▸ **Exercise instructions**
Find all the lines in the material below with the word "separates", and copy them.

▸ **Input data**
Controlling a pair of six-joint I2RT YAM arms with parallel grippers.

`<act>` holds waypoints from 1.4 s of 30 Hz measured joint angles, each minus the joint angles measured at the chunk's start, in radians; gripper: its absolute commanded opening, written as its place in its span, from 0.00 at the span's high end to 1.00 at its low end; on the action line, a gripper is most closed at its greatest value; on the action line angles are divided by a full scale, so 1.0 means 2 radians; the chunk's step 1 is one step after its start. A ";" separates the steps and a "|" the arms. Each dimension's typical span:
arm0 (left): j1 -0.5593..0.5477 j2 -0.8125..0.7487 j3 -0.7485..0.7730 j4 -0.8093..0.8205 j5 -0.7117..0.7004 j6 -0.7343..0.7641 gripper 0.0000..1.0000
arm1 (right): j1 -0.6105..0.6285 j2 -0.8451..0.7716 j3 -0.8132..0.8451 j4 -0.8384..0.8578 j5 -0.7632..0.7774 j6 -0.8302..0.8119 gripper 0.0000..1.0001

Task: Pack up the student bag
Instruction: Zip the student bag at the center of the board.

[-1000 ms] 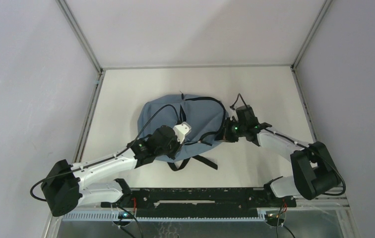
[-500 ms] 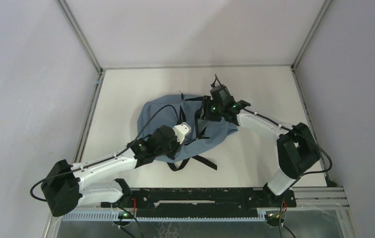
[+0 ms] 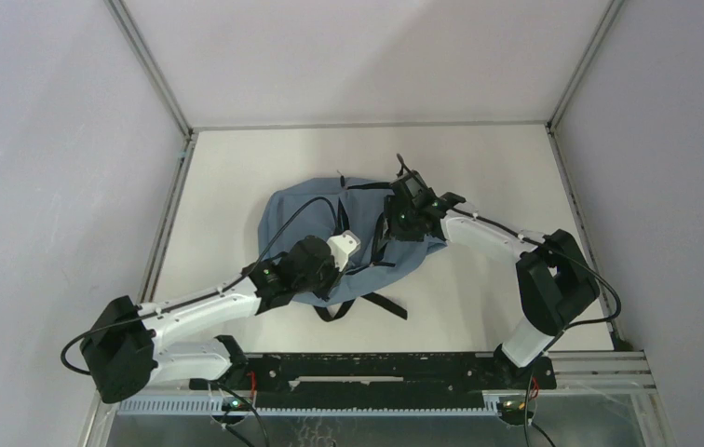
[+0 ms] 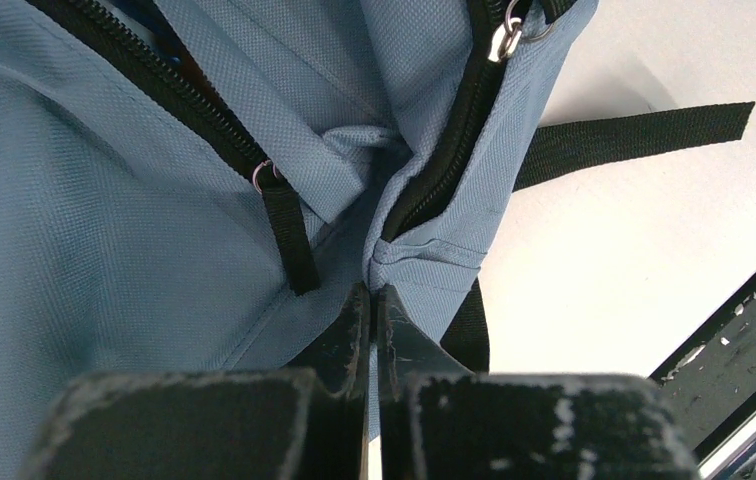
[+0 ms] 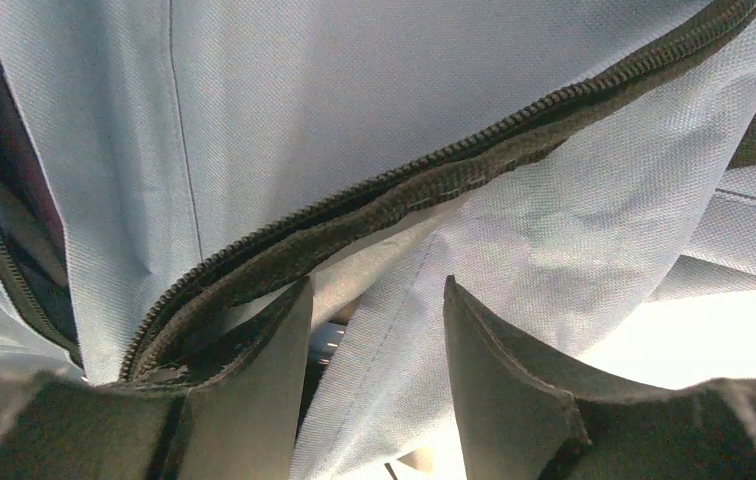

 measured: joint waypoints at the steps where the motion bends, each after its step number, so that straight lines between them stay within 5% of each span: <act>1: 0.000 0.001 0.000 0.000 0.000 0.000 1.00 | 0.000 0.000 0.000 -0.002 0.000 -0.002 0.41; 8: 0.000 0.007 0.000 0.000 0.002 0.000 1.00 | 0.002 0.020 0.000 -0.017 0.000 -0.017 0.45; 21: 0.000 0.011 0.000 0.002 0.002 0.000 1.00 | -0.005 -0.019 -0.005 -0.078 0.044 -0.037 1.00; 34: 0.000 0.024 0.000 0.002 0.004 0.000 1.00 | 0.004 -0.077 -0.054 -0.088 0.056 -0.028 1.00; 42: 0.000 0.031 0.005 0.005 0.009 -0.001 1.00 | 0.013 -0.214 -0.078 -0.084 0.108 0.000 1.00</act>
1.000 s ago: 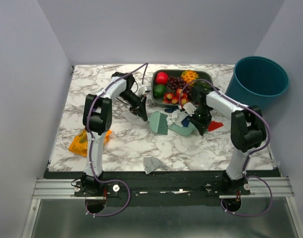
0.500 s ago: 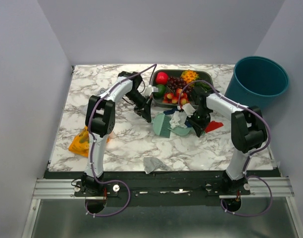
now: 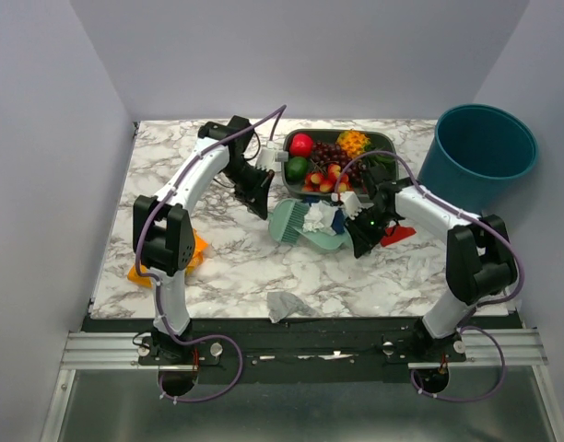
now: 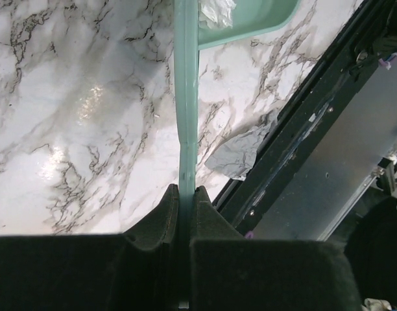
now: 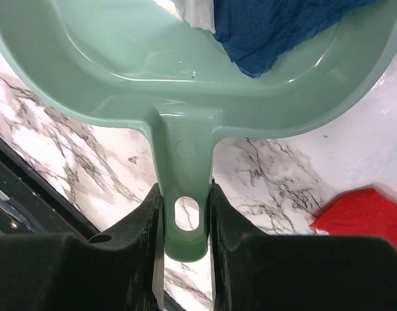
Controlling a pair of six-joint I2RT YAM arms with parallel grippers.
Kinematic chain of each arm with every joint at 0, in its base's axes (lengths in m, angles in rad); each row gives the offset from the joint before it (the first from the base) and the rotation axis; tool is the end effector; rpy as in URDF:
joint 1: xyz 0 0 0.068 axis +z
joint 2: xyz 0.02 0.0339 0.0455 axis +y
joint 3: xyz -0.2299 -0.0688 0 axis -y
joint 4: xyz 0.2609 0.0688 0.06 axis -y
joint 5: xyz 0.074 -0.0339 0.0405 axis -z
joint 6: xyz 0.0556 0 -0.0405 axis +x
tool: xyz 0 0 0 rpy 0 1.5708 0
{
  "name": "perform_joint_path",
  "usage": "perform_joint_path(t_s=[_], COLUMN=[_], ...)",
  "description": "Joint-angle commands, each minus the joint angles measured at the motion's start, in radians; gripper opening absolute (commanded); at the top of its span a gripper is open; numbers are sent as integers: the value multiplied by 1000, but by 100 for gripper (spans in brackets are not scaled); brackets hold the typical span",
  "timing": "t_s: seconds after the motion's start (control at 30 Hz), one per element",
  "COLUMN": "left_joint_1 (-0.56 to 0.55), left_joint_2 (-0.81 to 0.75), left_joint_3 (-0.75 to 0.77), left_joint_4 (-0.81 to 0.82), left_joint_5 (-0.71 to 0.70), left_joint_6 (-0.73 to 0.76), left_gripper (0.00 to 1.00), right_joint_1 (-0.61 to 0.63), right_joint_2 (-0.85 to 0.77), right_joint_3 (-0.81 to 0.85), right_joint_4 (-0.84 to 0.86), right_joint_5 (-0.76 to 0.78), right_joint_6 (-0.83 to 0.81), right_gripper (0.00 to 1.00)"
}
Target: Sweep away the paper scraps from the table
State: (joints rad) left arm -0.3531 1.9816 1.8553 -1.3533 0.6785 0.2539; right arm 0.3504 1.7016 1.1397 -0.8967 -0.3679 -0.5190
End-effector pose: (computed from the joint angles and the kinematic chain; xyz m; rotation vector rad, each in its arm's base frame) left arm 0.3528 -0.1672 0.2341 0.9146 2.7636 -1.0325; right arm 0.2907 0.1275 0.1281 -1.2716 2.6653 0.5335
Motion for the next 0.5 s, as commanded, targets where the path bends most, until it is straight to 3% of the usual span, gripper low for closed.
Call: perform_joint_path(t_s=[0.0, 0.47], left_joint_1=[0, 0], left_joint_2=[-78, -268], left_joint_3=[1, 36], left_joint_4=[-142, -162], left_joint_5=[-23, -37], left_joint_6=[60, 174], left_gripper=[0, 0], right_joint_1=[-1, -4], right_joint_2=[-72, -204], right_joint_3=[-49, -104], right_joint_4=[93, 208], right_joint_5=[-106, -120], right_joint_6=[40, 93], right_gripper=[1, 1])
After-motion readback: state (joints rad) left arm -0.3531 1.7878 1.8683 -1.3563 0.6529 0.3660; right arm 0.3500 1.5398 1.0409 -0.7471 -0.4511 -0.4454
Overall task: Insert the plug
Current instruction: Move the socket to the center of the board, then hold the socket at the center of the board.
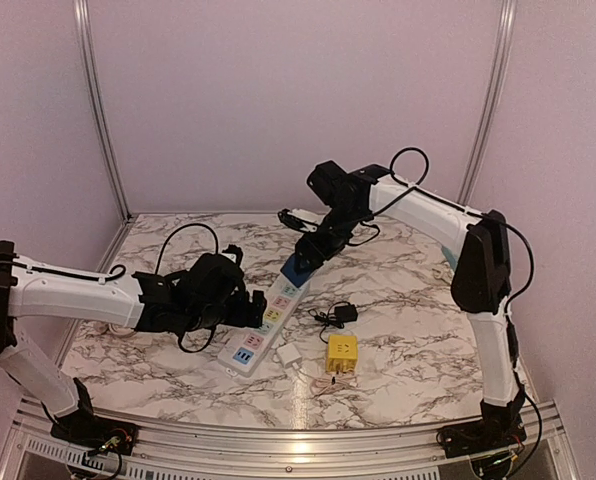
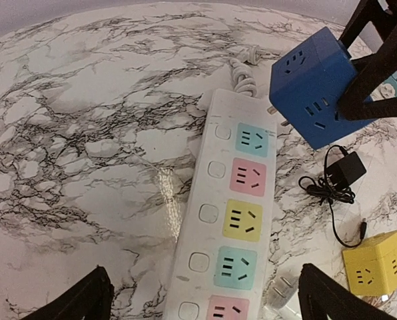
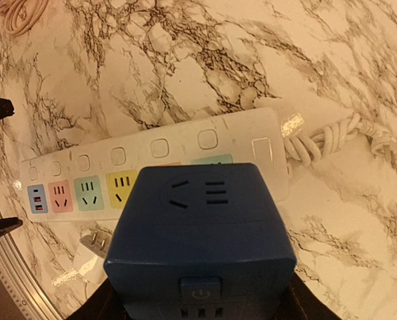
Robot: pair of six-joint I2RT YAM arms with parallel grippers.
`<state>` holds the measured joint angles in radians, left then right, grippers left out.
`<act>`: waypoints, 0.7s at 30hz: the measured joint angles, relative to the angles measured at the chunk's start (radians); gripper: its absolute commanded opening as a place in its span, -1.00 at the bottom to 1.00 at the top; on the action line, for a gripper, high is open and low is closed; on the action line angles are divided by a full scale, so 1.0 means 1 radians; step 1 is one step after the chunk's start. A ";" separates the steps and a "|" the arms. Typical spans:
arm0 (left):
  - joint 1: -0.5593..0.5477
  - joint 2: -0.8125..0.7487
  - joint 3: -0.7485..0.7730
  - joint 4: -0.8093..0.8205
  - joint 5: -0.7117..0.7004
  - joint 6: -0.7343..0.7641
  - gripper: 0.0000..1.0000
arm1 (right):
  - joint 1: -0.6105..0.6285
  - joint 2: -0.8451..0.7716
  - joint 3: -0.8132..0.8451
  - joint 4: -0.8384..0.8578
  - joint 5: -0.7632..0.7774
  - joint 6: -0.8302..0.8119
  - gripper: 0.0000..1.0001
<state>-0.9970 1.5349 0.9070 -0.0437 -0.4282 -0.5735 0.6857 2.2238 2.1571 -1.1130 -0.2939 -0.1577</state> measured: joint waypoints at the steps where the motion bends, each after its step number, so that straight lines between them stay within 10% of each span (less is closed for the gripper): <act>1: 0.006 -0.010 -0.014 0.000 -0.004 -0.016 0.98 | 0.006 0.006 0.011 0.000 0.000 0.000 -1.00; 21: 0.075 -0.083 -0.149 -0.011 -0.053 -0.190 0.98 | 0.087 0.123 0.069 -0.015 0.052 0.000 -1.00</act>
<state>-0.9218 1.4517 0.7578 -0.0547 -0.4816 -0.7639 0.7723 2.3470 2.2265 -1.1278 -0.2417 -0.1577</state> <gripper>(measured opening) 0.989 0.566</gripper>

▸ **Reply**
`<act>` holds waypoints from 1.4 s of 30 Hz measured joint angles, each minus the joint angles measured at the chunk's start, in radians; gripper: its absolute commanded opening, written as its place in its span, from 0.00 at the span's high end to 1.00 at its low end; on the action line, a gripper is most closed at its greatest value; on the action line angles are divided by a full scale, so 1.0 means 2 radians; the chunk's step 1 is one step after its start. A ";" separates the steps and a "|" the arms. Each dimension's typical span:
`<act>`: waypoints, 0.7s at 30hz: the measured joint angles, relative to the angles measured at the chunk's start (radians); gripper: its absolute commanded opening as a place in its span, -1.00 at the bottom to 1.00 at the top; on the action line, for a gripper, high is open and low is closed; on the action line angles are divided by a full scale, so 1.0 means 1 radians; step 1 is one step after the chunk's start. A ";" separates the steps and a "|" the arms. Typical spans:

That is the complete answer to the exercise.